§ **PROBLEM DESCRIPTION**
All entries must be transcribed exactly, down to the last character.

§ **DATA FOR THIS TASK**

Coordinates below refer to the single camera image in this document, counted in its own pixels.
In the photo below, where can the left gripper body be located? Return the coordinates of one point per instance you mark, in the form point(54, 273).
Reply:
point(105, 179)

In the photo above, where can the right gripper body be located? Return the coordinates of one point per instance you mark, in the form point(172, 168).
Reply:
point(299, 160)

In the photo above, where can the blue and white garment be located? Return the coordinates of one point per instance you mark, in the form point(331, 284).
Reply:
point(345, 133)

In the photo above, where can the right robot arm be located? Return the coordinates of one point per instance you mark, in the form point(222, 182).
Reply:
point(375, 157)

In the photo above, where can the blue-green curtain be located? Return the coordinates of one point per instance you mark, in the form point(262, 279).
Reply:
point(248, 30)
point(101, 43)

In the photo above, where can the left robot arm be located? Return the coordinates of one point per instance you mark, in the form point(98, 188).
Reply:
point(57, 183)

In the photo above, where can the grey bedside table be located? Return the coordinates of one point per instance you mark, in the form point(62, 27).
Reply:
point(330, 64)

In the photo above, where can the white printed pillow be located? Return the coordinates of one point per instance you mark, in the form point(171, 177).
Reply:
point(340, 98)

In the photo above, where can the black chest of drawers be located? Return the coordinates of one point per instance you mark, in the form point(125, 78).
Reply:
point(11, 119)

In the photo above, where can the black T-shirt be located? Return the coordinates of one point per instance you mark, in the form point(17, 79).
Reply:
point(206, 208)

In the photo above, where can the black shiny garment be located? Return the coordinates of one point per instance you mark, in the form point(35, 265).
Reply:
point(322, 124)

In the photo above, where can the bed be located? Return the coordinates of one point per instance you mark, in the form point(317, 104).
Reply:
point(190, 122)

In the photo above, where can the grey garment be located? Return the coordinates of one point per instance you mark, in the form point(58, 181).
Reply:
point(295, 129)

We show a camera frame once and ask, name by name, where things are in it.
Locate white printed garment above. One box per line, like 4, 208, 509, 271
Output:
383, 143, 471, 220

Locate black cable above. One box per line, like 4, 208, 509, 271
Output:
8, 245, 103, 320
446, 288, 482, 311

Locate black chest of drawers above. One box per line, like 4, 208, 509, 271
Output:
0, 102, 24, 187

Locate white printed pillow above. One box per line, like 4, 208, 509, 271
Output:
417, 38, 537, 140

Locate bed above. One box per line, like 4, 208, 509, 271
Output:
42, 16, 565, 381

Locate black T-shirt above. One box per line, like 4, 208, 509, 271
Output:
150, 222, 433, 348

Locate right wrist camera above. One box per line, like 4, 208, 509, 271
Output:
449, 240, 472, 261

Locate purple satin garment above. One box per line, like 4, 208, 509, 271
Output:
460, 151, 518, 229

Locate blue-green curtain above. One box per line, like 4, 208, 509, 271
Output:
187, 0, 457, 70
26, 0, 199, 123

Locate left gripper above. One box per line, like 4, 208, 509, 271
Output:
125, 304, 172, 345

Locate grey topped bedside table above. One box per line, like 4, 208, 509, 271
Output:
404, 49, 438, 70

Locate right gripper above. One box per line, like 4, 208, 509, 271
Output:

§ **ANSWER TO THE PROBLEM**
Coordinates below refer to the single camera image in this document, counted in its own pixels.
In the photo below, where can the left gripper body be located? Return the coordinates of one point per instance you mark, in the form point(54, 273).
Reply:
point(105, 179)

In the photo above, where can the right gripper body be located? Return the coordinates of one point per instance you mark, in the form point(172, 168).
Reply:
point(299, 160)

In the photo above, where can the blue and white garment be located? Return the coordinates of one point per instance you mark, in the form point(331, 284).
Reply:
point(345, 133)

In the photo above, where can the right robot arm be located? Return the coordinates of one point per instance you mark, in the form point(222, 182).
Reply:
point(375, 157)

In the photo above, where can the blue-green curtain be located? Return the coordinates of one point per instance you mark, in the form point(262, 279).
Reply:
point(248, 30)
point(101, 43)

In the photo above, where can the left robot arm be located? Return the coordinates of one point per instance you mark, in the form point(98, 188).
Reply:
point(57, 183)

In the photo above, where can the grey bedside table be located? Return the coordinates of one point per instance you mark, in the form point(62, 27).
Reply:
point(330, 64)

In the photo above, where can the white printed pillow be located? Return the coordinates of one point per instance you mark, in the form point(171, 177).
Reply:
point(340, 98)

In the photo above, where can the black chest of drawers be located? Return the coordinates of one point per instance you mark, in the form point(125, 78).
Reply:
point(11, 119)

In the photo above, where can the black T-shirt be located? Return the coordinates of one point per instance you mark, in the form point(17, 79).
Reply:
point(206, 208)

In the photo above, where can the black shiny garment be located? Return the coordinates of one point per instance you mark, in the form point(35, 265).
Reply:
point(322, 124)

In the photo above, where can the bed be located? Return the coordinates of one point per instance you mark, in the form point(317, 104).
Reply:
point(190, 122)

In the photo above, where can the grey garment be located? Return the coordinates of one point per instance you mark, in the form point(58, 181).
Reply:
point(295, 129)

We show a camera frame once and ask, name by name, where things are in it.
Locate white printed garment above. One box per line, like 4, 208, 509, 271
Output:
383, 143, 471, 220

Locate black cable above. One box per line, like 4, 208, 509, 271
Output:
8, 245, 103, 320
446, 288, 482, 311

Locate black chest of drawers above. One box per line, like 4, 208, 509, 271
Output:
0, 102, 24, 187

Locate white printed pillow above. One box per line, like 4, 208, 509, 271
Output:
417, 38, 537, 140

Locate bed above. One box per line, like 4, 208, 509, 271
Output:
42, 16, 565, 381

Locate black T-shirt above. One box per line, like 4, 208, 509, 271
Output:
150, 222, 433, 348

Locate right wrist camera above. One box per line, like 4, 208, 509, 271
Output:
449, 240, 472, 261

Locate purple satin garment above. One box per line, like 4, 208, 509, 271
Output:
460, 151, 518, 229

Locate blue-green curtain above. One box per line, like 4, 208, 509, 271
Output:
187, 0, 457, 70
26, 0, 199, 123

Locate left gripper above. One box per line, like 4, 208, 509, 271
Output:
125, 304, 172, 345

Locate grey topped bedside table above. One box per line, like 4, 208, 509, 271
Output:
404, 49, 438, 70

Locate right gripper above. One box per line, like 4, 208, 509, 271
Output:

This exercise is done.